Perception des présences masculines en milieu urbain

Dans le contexte d’anonymat propre au milieu urbain, les femmes tentent d’identifier parmi les inconnus qui croisent leur route ceux qui pourraient devenir des agresseurs potentiels. Ce que les présences insécurisantes ont en commun est notamment leur identité masculine. En effet, l’espace est perçu et vécu de manière très différente par les répondantes selon qu’il est occupé par des hommes de manière exclusive ou selon qu’il est partagé avec des femmes. Cette crainte est en partie liée au fait que, contrairement à la femme, l’homme est vu comme agresseur sexuel potentiel, le viol étant un crime particulièrement redouté par les femmes. C’est en ce sens que l’homme en sa qualité masculine devient menaçant – et la femme rassurante, par sa seule présence qui atténue la domination masculine sur l’espace.

La force de l’idée de faiblesse : la vulnérabilité féminine face à l’agressivité masculine

Les témoignages des femmes font ressortir qu’elles ont bien conscience du poids de l’imaginaire dans leur peur : se « faire des films », « ça se passe dans la tête », « c’est purement psychologique »... Le sentiment d’insécurité qui est à l’origine de ces comportements est alors dénoncé comme processus purement psychologique. La justification de comportements apparemment « irrationnels » ou estimés exagérés est considérée par certaines comme un trait de caractère personnel : « je suis couillonne », « je suis parano », « j’ai toujours été comme ça »... Or, manifestement, la peur n’est pas un trait de caractère individuel, mais une expérience partagée. Comment expliquer cette force de l’idée de danger permanent vis-à-vis de l’homme et l’incapacité (ressentie) des femmes à se défendre en cas d’agression ? La domination masculine, et la manière dont elle est imposée et subie, est le fruit d’une « violence symbolique », violence qui, contrairement à la violence physique, est fondée sur la « reconnaissance » de la dominée de son infériorité. Ce processus produit l’acceptation par la dominée de sa condition de soumission, ce qui permet qu’un tel rapport se pérennise. Le fait de lier la vulnérabilité féminine à son corps, à sa « nature », empêche la remise en question du rapport social dont il est l’expression et contribue donc à pérenniser la perception de la femme comme étant le sexe faible et vulnérable.

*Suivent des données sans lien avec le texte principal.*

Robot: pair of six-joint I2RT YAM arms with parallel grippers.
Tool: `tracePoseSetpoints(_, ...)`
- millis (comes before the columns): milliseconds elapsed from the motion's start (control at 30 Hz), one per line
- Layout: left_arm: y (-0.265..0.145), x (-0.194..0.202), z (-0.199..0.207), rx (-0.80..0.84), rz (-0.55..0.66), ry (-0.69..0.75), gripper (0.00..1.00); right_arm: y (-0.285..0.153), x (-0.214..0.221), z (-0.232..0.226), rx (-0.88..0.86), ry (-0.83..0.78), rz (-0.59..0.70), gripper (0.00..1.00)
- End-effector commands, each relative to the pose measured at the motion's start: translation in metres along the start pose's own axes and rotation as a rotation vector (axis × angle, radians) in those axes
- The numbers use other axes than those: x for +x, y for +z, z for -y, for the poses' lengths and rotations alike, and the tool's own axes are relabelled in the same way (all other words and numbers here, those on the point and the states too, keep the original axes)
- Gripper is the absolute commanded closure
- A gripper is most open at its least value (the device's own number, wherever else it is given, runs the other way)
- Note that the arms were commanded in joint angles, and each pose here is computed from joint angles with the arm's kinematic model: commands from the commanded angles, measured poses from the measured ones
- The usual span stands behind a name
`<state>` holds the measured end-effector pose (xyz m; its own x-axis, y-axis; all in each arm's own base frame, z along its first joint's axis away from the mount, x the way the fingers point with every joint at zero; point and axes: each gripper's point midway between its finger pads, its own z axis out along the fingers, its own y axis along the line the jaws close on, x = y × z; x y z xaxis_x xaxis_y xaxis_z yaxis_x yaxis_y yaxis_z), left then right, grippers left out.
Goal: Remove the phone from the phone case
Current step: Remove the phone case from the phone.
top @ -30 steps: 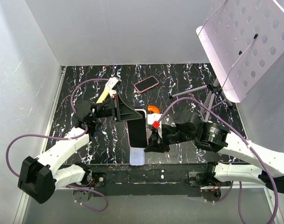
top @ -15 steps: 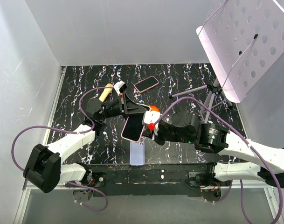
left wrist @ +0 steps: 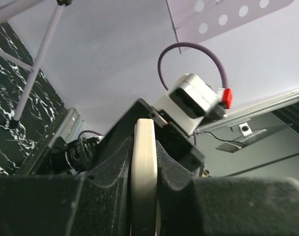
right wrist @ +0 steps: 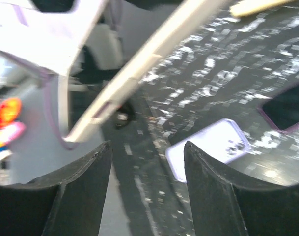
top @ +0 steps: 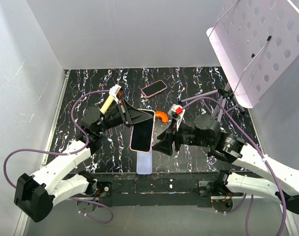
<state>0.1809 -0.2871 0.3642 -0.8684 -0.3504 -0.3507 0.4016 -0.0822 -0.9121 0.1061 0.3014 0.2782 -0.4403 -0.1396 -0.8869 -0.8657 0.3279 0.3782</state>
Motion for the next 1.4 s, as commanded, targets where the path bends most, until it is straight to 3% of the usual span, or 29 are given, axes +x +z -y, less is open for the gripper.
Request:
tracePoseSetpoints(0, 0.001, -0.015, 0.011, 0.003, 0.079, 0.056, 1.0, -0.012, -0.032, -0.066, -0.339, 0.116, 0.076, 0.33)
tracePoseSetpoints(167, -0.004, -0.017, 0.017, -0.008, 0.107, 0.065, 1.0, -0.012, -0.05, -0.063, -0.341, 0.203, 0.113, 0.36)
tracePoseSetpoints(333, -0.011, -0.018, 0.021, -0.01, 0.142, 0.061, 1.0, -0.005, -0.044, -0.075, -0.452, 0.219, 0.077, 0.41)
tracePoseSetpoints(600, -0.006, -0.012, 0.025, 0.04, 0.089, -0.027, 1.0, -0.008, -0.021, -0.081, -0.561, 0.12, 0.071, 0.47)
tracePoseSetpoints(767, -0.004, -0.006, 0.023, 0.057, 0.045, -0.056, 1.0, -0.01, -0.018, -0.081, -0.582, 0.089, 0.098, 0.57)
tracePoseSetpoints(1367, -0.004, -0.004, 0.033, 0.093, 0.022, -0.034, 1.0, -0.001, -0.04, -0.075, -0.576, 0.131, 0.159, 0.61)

Eléments de réponse au niveau de la mobilité quotidienne des femmes à Bruxelles

Face à la problématique de l’insécurité des femmes et du partage inégal de l’espace public entre les genres, de nombreux programmes d’aménagement proposent des réponses urbanistiques. A Bruxelles, l’association Garance effectue des enquêtes de terrain et diffuse par la suite les multiples propositions recueillies pour rendre l’espace public plus accueillant pour les femmes [5]. Ces quelques expériences indiquent une prise en compte émergente du point de vue féminin dans l’aménagement de l’espace public. Les mesures infrastructurelles ou de gestion ne doivent cependant pas occulter le fait que le sentiment d’insécurité des femmes résulte fondamentalement du rapport social inégal entre les genres, qui structure encore notre société.

Notes

[1IAU ÎdF, 2011. Enquête « victimation & sentiment d’insécurité en Île-de-France » de 2011 : premiers résultats. Paris : Institut d’Aménagement et d’Urbanisme Île de France.

[2STANKO, Elizabeth. A., 1992. The Case of Fearful Women : Gender, Personal Safety and Fear of Crime. Women and Criminal Justice. 1992. Vol. 4, pp. 117-135.

[3Le choix des femmes enquêtées répond à une volonté de diversification des profils, afin de recueillir un éventail de témoignages tout en faisant émerger une éventuelle convergence entre les paroles de femmes. Cette diversité recherchée touche autant à l’âge (l’âge il varie entre 23 et 56 ans), aux pays d’origine (Belgique : 5, France : 2, Italie : 1, Turquie : 1, Roumanie : 1) qu’à l’occupation (employée, à la recherche d’emploi, étudiante, mère au foyer, ...) et la situation conjugale et familiale (mariée ou non, avec ou sans enfants).

[4DI MÉO, Guy, 2011. Les murs invisibles. Femmes, genre et géographie sociale. Paris : Armand Colin.

[5ZEILINGER, Irene ; CHAUMONT, Laura, 2012. Espace public, genre et sentiment d’insécurité. Bruxelles : Garance ASBL.